Friday, March 21, 2014

Your personal video can no longer get you put in the pokey by the police

During the two-plus decades I have paid attention to our political people and the way they govern, I have seen some hard-core partisan actions taken. I’ve seen mean-spirited acts meant to single out certain segments of society for abuse.

The high court on Thursday saved us from our Legislature's worst instincts.
Yet the thing that allows me to continue to have faith in our form of government is that it often seems that sense and decency prevail. Someone comes along to do the “proper” thing.

SUCH AS WHAT happened Thursday with the Illinois Supreme Court, which issued a ruling that struck down the eavesdropping laws that were enacted a few years ago that made so much of everyday observation a criminal act.

As it turns out, part of the law was already struck down – the part that made it a crime to record anything involving the police. Legislators who approved creation of that stupid law claimed people were using all those newfangled cameras in their cell phones to catch the police in improper acts.

Which meant the police were under constant supervision that could inhibit them from doing their jobs.

These are the kind of people who think the real problem with that Rodney King police beating in Los Angeles in the early 1990s was that some smart-aleck happened to record it with a video camera.

CATCHING THE POLICE in improper behavior?

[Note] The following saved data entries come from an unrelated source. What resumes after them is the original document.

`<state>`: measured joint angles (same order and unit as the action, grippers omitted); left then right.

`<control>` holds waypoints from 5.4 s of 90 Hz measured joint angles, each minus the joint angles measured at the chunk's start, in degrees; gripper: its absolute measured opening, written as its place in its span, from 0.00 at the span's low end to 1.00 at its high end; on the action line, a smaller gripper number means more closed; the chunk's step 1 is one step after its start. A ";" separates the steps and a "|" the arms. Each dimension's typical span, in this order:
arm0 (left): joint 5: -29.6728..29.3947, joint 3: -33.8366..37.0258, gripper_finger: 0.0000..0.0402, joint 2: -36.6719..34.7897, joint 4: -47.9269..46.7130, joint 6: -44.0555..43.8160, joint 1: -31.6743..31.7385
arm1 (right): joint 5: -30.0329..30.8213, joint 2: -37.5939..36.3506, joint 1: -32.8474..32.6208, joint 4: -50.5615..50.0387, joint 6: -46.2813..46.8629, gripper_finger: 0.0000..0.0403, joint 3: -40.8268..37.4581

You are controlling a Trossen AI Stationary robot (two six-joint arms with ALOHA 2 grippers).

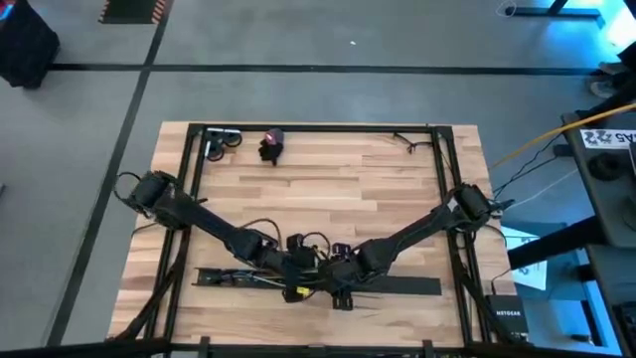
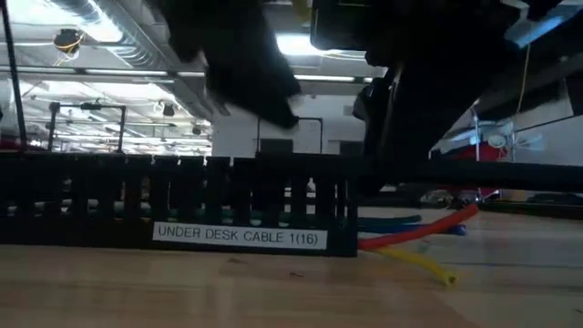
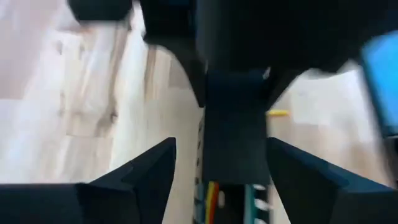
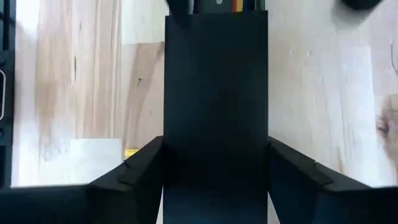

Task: Ziptie cables
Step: Close the black cable duct

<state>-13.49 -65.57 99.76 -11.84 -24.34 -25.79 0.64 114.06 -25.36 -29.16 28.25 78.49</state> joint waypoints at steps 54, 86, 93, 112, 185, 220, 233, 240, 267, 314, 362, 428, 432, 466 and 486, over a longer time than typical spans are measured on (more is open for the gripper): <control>4.77 1.03 0.72 1.44 -8.52 -4.84 -1.67 | -0.20 0.00 -0.06 -0.42 0.43 0.55 -0.03; 3.57 1.58 0.71 6.86 -0.97 1.28 -3.10 | -0.64 0.05 -0.22 1.01 1.92 0.55 -0.14; 3.53 1.58 0.67 8.50 0.07 2.41 -3.09 | -0.68 0.11 -0.16 2.17 1.92 0.55 -0.16; 3.49 1.49 0.53 10.34 3.52 3.53 -3.03 | -0.74 0.11 -0.17 3.05 1.92 0.55 -0.20; 6.29 0.09 0.68 9.07 2.36 5.97 0.58 | 0.73 2.38 0.21 6.94 7.17 0.55 0.08; 4.73 2.38 0.69 1.81 -11.16 4.86 -3.26 | 0.20 2.51 0.39 6.24 6.88 0.55 0.08; 4.66 7.64 0.69 2.63 -5.29 3.44 -3.56 | 0.04 2.51 0.38 6.42 6.91 0.55 0.02; 4.54 9.87 0.65 2.32 -0.30 2.48 -3.18 | -0.18 2.51 0.37 6.90 6.23 0.55 -0.03; 5.86 12.03 0.53 2.58 7.93 3.53 -2.68 | -0.21 2.65 0.28 9.65 6.18 0.55 -0.20; 8.74 11.55 0.66 5.21 15.64 3.78 -0.83 | 0.71 3.04 1.16 14.61 7.31 0.55 -0.36; 7.49 7.00 0.74 -5.52 -17.54 3.70 -2.60 | 2.43 3.04 1.51 11.31 7.54 0.55 -0.01; 5.40 23.28 0.54 -1.36 23.26 -0.77 -3.52 | 3.62 3.95 1.76 17.97 7.52 0.55 -0.29; 5.43 23.03 0.54 -0.53 24.47 -0.55 -3.35 | 3.68 4.73 2.11 19.41 7.66 0.55 -0.09; 9.85 18.45 0.66 0.25 19.16 1.70 -1.78 | 2.15 5.57 2.30 17.23 7.20 0.55 1.25; 11.20 13.08 0.68 -5.72 -3.45 0.29 -0.69 | 3.09 5.60 2.67 16.43 7.04 0.55 1.28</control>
<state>-2.29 -52.49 94.03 -15.29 -24.05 -26.49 3.74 119.66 -22.70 -12.74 35.29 79.77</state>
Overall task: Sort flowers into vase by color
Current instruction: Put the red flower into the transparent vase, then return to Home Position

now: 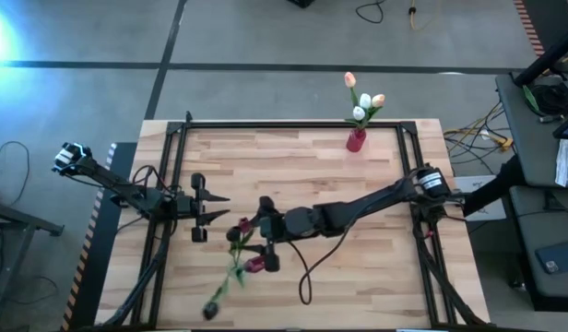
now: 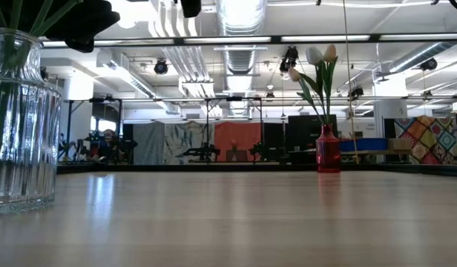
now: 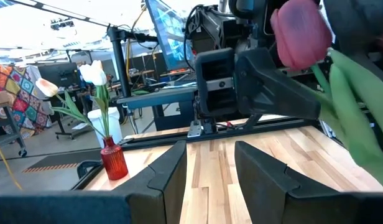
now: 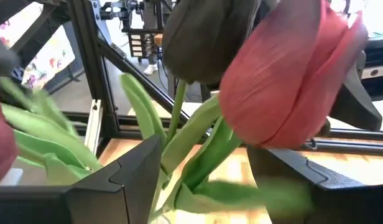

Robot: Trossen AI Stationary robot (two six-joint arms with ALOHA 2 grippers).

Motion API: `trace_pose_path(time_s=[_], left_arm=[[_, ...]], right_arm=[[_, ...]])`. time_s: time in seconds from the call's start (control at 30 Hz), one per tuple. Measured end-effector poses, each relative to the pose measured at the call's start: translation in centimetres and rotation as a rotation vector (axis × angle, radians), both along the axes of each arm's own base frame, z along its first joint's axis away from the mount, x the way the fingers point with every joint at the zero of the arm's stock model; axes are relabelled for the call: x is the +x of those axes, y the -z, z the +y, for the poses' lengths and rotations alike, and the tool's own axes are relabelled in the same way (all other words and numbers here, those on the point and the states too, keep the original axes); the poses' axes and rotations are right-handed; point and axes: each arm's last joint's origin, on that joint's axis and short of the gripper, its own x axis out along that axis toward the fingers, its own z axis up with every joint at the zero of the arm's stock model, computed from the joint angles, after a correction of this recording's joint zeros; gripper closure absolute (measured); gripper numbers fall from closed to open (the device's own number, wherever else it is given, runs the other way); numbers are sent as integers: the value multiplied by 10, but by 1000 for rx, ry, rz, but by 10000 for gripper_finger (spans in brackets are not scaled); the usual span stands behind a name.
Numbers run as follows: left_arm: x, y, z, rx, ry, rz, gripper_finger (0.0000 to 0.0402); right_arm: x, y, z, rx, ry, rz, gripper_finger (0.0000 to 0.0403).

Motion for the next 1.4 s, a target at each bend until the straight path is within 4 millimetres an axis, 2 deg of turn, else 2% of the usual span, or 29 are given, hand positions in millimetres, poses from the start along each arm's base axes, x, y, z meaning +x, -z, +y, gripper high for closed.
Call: trace_pose_path(time_s=[0.47, 0.97, 1.17, 1.3, 1.4], left_arm=[[0, 0, 0, 0, 0, 0, 280], [0, 0, 0, -1, -2, -1, 280], [0, 0, 0, -3, -2, -1, 280], [0, 1, 0, -10, 0, 10, 281], [1, 5, 0, -26, -4, 45, 291]], right_arm=[[-18, -14, -5, -43, -1, 141, 172], [-46, -35, -12, -72, 0, 290, 152], [-51, -35, -13, -95, -5, 323, 152], [-59, -36, -16, -153, 14, 385, 171], [-66, -34, -19, -255, 78, 401, 215]])
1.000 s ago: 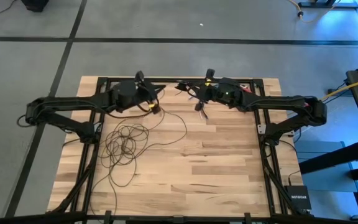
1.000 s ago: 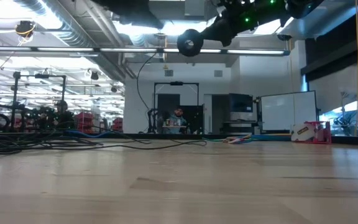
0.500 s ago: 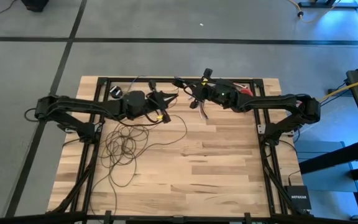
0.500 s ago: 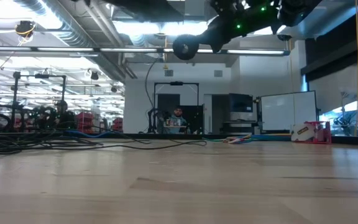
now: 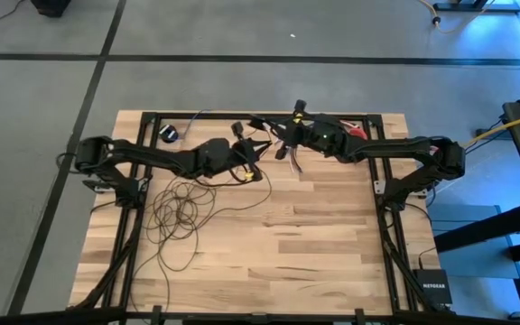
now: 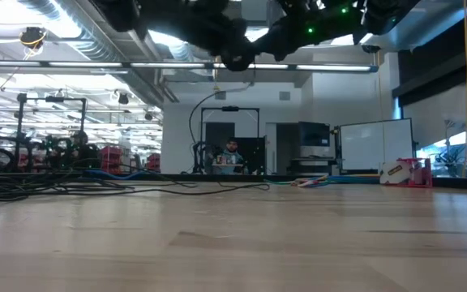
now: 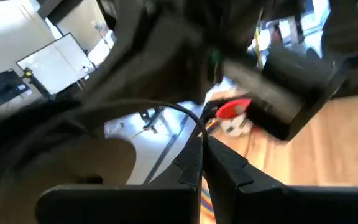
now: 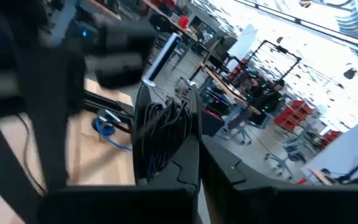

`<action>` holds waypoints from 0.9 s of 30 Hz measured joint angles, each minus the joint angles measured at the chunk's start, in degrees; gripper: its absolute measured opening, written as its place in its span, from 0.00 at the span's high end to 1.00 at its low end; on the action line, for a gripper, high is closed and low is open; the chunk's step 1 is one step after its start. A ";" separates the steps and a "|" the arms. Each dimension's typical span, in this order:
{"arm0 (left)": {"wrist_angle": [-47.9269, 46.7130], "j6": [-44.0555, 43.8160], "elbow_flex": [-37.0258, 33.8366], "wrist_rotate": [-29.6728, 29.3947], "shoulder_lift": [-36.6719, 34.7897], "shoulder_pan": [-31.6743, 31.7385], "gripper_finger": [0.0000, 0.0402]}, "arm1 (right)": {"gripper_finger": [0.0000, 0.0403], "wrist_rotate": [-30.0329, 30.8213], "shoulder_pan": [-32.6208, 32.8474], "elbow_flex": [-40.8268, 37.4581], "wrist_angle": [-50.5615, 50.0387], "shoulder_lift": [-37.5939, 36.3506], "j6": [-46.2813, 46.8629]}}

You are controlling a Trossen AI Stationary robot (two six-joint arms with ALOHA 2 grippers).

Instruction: Coiling cords

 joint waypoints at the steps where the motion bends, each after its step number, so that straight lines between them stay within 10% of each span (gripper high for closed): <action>1: 0.61 0.02 0.00 0.01 0.57 0.40 0.98 | 0.98 -0.57 0.00 0.02 0.34 0.00 0.42; 27: -7.48 -2.77 0.08 -0.94 4.49 7.40 0.97 | 0.98 -2.46 -0.01 -0.05 -2.79 -4.51 4.08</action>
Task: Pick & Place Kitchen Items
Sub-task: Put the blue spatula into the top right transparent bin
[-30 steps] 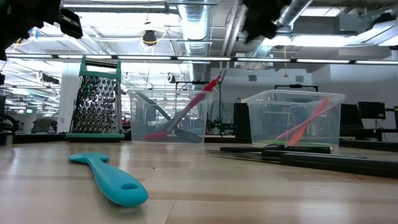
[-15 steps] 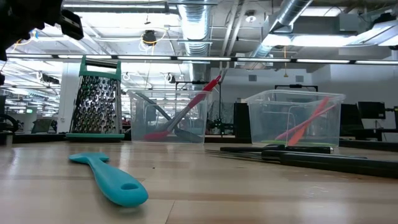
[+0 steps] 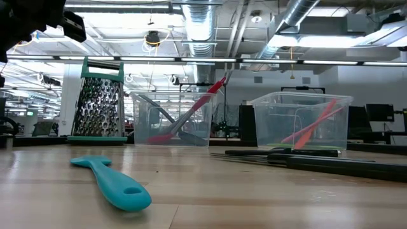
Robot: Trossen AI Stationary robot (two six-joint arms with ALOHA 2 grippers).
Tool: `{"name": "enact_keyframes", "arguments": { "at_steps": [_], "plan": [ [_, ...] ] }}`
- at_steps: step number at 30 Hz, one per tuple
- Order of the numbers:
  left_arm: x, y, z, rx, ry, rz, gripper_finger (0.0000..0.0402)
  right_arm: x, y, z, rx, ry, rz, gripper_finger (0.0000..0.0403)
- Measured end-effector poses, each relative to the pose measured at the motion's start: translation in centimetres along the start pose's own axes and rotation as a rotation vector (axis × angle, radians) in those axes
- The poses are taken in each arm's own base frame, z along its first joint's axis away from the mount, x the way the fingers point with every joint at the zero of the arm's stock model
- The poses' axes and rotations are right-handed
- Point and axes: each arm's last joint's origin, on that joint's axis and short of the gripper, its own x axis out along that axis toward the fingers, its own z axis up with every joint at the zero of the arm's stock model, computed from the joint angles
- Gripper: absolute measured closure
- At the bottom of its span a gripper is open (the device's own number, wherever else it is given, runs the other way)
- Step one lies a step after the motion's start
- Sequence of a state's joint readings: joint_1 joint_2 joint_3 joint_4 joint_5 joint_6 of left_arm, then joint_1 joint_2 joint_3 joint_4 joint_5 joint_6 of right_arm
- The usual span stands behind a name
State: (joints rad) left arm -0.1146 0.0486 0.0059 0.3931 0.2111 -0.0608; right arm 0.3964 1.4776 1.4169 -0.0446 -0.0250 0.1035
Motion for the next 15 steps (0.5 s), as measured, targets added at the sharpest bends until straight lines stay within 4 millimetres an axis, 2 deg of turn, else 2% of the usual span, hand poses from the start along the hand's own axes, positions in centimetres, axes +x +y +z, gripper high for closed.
{"name": "enact_keyframes", "arguments": {
  "at_steps": [9,15],
  "plan": [
    [0.0,0.0,0.6,-0.001,-0.062,-0.005,0.0393,0.0,1.6,-0.1,-0.011,-0.006,0.015,0.0232],
    [-0.1,-0.3,1.6,-0.132,-0.163,-0.052,0.0393,0.0,2.0,-0.2,-0.015,0.006,0.029,0.0243]
  ]
}}
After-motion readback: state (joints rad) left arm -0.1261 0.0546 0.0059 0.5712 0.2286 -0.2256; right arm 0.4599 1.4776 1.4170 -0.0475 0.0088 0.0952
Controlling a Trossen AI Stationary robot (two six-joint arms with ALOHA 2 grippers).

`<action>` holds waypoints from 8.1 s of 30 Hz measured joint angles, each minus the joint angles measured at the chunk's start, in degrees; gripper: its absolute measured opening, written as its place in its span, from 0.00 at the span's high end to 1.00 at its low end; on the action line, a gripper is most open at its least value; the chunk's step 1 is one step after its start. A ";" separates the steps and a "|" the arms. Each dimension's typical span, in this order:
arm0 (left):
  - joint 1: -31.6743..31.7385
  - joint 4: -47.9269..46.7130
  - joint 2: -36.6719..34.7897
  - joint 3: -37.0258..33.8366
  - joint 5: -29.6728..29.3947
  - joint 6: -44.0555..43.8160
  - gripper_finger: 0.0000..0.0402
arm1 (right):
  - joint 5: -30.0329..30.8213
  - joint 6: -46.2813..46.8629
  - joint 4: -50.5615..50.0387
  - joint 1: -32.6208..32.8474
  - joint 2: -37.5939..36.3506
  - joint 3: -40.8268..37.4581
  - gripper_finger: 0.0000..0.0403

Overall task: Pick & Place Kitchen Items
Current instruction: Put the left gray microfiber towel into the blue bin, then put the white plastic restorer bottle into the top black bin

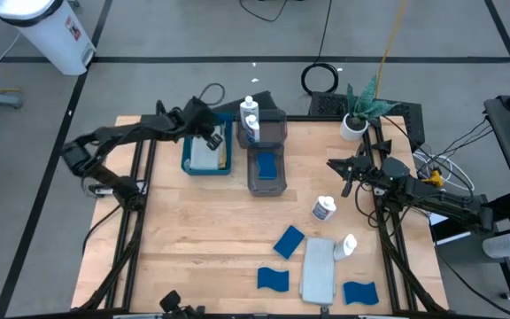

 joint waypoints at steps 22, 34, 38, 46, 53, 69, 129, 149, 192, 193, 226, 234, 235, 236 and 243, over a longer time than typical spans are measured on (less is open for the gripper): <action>1.80 -8.16 -18.69 -0.38 -10.42 -4.69 0.91 | 0.00 0.00 0.00 0.00 0.00 0.02 0.95; 3.04 -1.35 0.82 -4.57 -5.74 -6.35 0.91 | 0.01 0.00 0.00 0.00 0.00 0.02 0.95; 3.06 0.19 6.44 -4.55 -5.77 -7.16 0.91 | 0.02 0.00 0.00 0.00 0.00 0.02 0.95; 3.02 -0.98 5.40 -4.48 -5.72 -4.41 0.91 | 0.02 0.00 0.00 0.00 0.02 0.00 0.95; 2.80 -5.22 -6.70 -2.01 -5.48 -3.64 0.91 | 0.00 0.00 0.00 -0.01 0.00 0.00 0.95; -2.33 -3.67 -23.78 -4.09 -5.57 -6.10 0.91 | 0.02 0.00 0.00 0.00 0.00 0.02 0.95; -14.25 4.78 -64.40 -33.52 15.24 -7.91 0.91 | 0.02 0.00 0.00 -0.01 0.00 0.00 0.95; -23.34 9.81 -75.52 -43.95 18.28 -11.60 0.91 | -5.83 -3.72 14.10 -0.01 0.01 0.00 0.95; -23.30 8.15 -75.49 -43.95 12.50 -13.15 0.91 | 13.29 4.11 -25.99 37.86 38.02 48.62 0.27; -23.28 8.12 -75.49 -43.95 12.35 -13.15 0.91 | 16.38 5.90 -30.36 39.78 39.57 50.92 0.28; -23.26 8.19 -75.49 -43.93 7.06 -16.55 0.91 | 19.37 45.70 -45.11 52.90 45.66 35.62 0.39; -23.26 8.23 -75.49 -43.93 7.09 -16.91 0.91 | 24.03 40.04 -28.93 52.79 45.64 24.85 0.43; -23.26 8.22 -75.49 -43.93 7.07 -17.15 0.91 | 25.72 39.90 -27.17 52.79 45.62 23.79 0.43; -23.26 8.21 -75.49 -43.93 7.07 -17.48 0.91 | 27.34 39.90 -25.03 52.79 45.62 22.56 0.44; -23.30 8.21 -75.49 -43.93 5.95 -17.76 0.91 | 33.31 36.95 -3.43 52.79 45.62 11.20 0.45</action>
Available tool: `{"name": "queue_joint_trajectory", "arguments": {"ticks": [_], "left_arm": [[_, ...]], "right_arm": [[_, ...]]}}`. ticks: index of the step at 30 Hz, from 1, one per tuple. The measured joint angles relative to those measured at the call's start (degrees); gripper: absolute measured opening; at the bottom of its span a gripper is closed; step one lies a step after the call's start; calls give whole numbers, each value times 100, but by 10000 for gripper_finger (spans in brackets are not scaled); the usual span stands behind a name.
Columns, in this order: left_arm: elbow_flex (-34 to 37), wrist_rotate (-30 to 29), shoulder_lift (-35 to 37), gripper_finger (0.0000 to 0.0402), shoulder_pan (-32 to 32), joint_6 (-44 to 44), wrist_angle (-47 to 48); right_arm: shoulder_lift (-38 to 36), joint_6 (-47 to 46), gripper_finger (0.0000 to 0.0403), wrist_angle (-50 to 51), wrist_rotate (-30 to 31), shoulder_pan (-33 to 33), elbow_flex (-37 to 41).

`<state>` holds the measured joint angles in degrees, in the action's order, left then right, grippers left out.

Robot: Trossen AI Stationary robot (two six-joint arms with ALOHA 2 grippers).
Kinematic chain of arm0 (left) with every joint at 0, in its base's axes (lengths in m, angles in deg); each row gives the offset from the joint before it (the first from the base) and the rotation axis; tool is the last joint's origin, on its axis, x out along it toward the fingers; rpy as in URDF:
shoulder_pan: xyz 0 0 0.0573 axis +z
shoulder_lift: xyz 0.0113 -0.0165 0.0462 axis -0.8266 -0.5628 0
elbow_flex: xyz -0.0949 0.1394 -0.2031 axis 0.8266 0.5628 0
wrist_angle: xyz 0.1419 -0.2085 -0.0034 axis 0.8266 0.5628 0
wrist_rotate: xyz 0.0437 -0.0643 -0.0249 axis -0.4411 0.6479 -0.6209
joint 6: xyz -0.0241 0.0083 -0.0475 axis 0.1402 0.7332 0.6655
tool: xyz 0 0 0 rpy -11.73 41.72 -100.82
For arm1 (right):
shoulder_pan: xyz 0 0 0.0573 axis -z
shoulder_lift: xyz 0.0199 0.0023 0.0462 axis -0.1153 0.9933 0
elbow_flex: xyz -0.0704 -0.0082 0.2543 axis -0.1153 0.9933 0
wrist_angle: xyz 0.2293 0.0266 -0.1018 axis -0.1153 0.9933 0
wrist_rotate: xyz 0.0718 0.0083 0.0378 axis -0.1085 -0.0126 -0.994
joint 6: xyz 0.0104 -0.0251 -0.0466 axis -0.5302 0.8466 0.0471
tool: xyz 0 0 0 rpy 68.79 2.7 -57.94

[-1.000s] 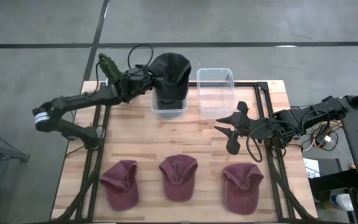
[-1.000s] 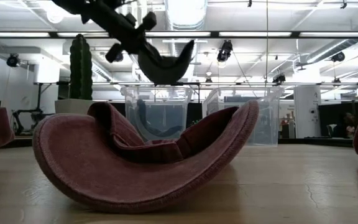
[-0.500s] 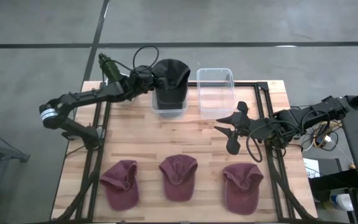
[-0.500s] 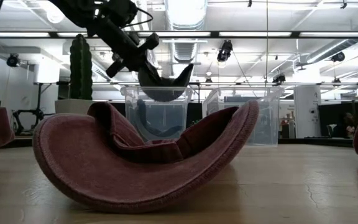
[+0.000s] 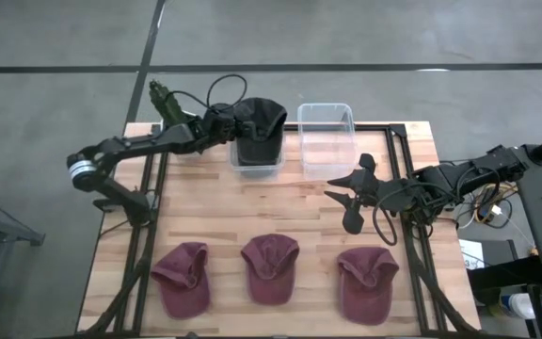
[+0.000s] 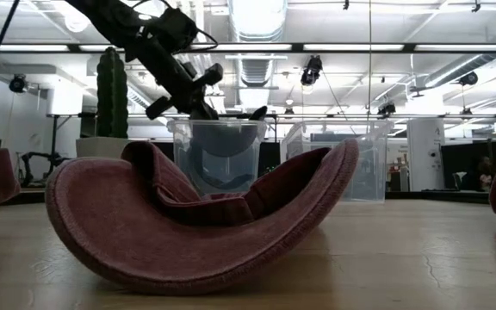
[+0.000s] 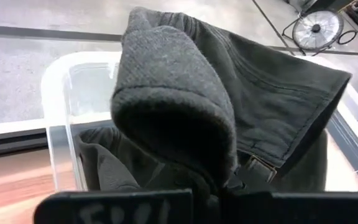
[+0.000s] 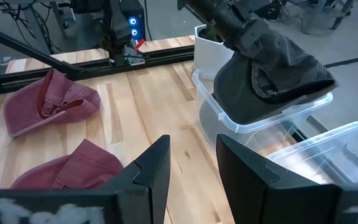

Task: Pick & Place hat
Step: Put the black cap into the left transparent bin

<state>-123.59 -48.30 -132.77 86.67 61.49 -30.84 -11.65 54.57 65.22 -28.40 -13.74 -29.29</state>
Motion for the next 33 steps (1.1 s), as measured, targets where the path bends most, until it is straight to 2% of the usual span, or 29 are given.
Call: {"name": "queue_joint_trajectory", "arguments": {"ticks": [20, 33], "left_arm": [[0, 42, -106, 24, 0, -18, 283], [0, 378, -102, 27, -3, 8, 281]], "right_arm": [[0, -112, 123, 0, 0, 0, 0], [0, -112, 123, 0, 0, 0, 0]]}}
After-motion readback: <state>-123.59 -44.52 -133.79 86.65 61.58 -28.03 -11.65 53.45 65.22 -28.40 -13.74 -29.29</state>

They were just doing their jobs, some would have us believe.

Now, the entirety of the law is struck down. The people who were eager to protect government officials from being caught in their own incompetence have been determined to have gone too far.

In this case, the state Supreme Court ruled in favor of Annabel Melongo, who had objections with a court transcript in a case she was involved with. She had several telephone conversations with a court reporter supervisor at the Criminal Courts Building, and she recorded at least three of them.

In Melongo’s case, she made the recordings because she wanted to make an issue of what she saw as the court reporter’s incompetence. She created a website where she wrote about her problem, and included snippets of the recordings she had on the website.

PROSECUTORS USED THE law to determine that Melongo WAS the problem. She had six counts of eavesdropping filed against her. A jury ultimately could not reach a verdict, and the charges eventually were dismissed.

But because such a high bond was set against this “threat” to our society, she spent about 20 months in jail while the criminal case was pending.

Naturally, this case was filed by the state’s attorney’s office, which claimed that the problem was in the jury that wouldn’t give them a “guilty” verdict. They wanted the charges reinstated.

Their attorneys actually argued before the state Supreme Court that the intent of the Legislature (which was to favor the actions of law enforcement and other legal system types over those of the public) had to be respected, and that trying to alter it was outside of their legal authority.

IT SEEMS THE court didn’t buy into that argument.

“Judged in terms of the legislative purpose of protecting conversational privacy, the statute’s scope is simply too broad,” read the opinion issued unanimously by the state’s high court.

Which many of would have come to the conclusion back when the Legislature (in the Rod Blagojevich days) gave its approval to this measure.

Particularly since if strictly interpreted, it could make any tourist a criminal if – while in the process of taking pictures in the Loop – they happened to catch a glimpse of a cop or two in the background. Which isn’t exactly an impossibility.